Review of Semantic Representation of Experimental Protocols at Process-Level
Fu Yun1,2,Liu Xiwen1,2(),Zhu Liya1,Han Tao1,2
1National Science Library, Chinese Academy of Sciences, Beijing 100190, China 2Department of Information Resources Management, School of Economics and Management, University of Chinese Academy of Sciences, Beijing 100190, China
[Objective] This paper explores the research progress of the process-level semantic representation of experimental protocols. It aims to discover the key issues to be addressed and identify development trends. [Coverage] We used related topics to retrieve the relevant literature from Web of Science, arXiv, Engineering Village, CNKI, Wanfang, and VIP. We also examined the requirements of the submission requirements and evaluation principles of renowned journals on experimental protocols. [Methods] First, we defined the concepts of experimental protocols and their semantic representation at the process-level. Then, we examined the representation methods, representation element extraction, and application of representative data. [Results] The research on process-level semantic representation is in the early development stages. The representation framework was not unified, and the elements were different.
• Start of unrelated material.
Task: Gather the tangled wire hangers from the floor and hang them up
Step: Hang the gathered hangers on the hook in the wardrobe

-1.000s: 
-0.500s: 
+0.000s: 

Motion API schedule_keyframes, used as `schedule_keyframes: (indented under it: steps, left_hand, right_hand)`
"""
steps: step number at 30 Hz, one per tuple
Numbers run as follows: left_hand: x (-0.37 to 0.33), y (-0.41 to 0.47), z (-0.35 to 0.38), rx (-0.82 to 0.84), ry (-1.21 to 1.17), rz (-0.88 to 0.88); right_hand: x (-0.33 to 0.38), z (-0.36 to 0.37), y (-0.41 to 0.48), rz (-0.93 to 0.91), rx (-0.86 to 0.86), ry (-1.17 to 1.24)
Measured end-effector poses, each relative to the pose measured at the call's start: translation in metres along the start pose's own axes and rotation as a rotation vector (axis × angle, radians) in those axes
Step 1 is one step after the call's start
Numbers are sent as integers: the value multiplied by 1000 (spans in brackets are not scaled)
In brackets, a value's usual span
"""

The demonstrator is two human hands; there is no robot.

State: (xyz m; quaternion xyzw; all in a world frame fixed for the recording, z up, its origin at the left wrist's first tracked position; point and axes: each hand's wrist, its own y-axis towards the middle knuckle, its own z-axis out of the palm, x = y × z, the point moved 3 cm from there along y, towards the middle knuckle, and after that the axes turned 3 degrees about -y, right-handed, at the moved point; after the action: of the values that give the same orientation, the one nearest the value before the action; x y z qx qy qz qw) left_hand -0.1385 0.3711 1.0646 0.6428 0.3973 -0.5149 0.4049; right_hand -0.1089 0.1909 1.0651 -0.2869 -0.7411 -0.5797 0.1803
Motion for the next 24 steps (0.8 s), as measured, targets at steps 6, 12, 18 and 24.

The experimental protocols were mainly written in natural language, which were difficult to extract the representation elements automatically. Some studies explored the application of process-level semantic representation data, which leaves more knowledge gaps to be filled. [Limitations] This paper does not thoroughly discuss the technical details of extracting representation elements from literature and data application methods. [Conclusions] We need to establish a unified representation framework for more complete elements by integrating various representation methods. We should also explore automatic extraction methods based on advanced intelligent technology and application using the process-level semantic representation data.
付芸, 刘细文, 朱丽雅, 韩涛. 实验规程的过程级语义表示研究综述*[J]. 数据分析与知识发现, 2023, 7(8): 1-16.
Fu Yun, Liu Xiwen, Zhu Liya, Han Tao. Review of Semantic Representation of Experimental Protocols at Process-Level. Data Analysis and Knowledge Discovery, 2023, 7(8): 1-16.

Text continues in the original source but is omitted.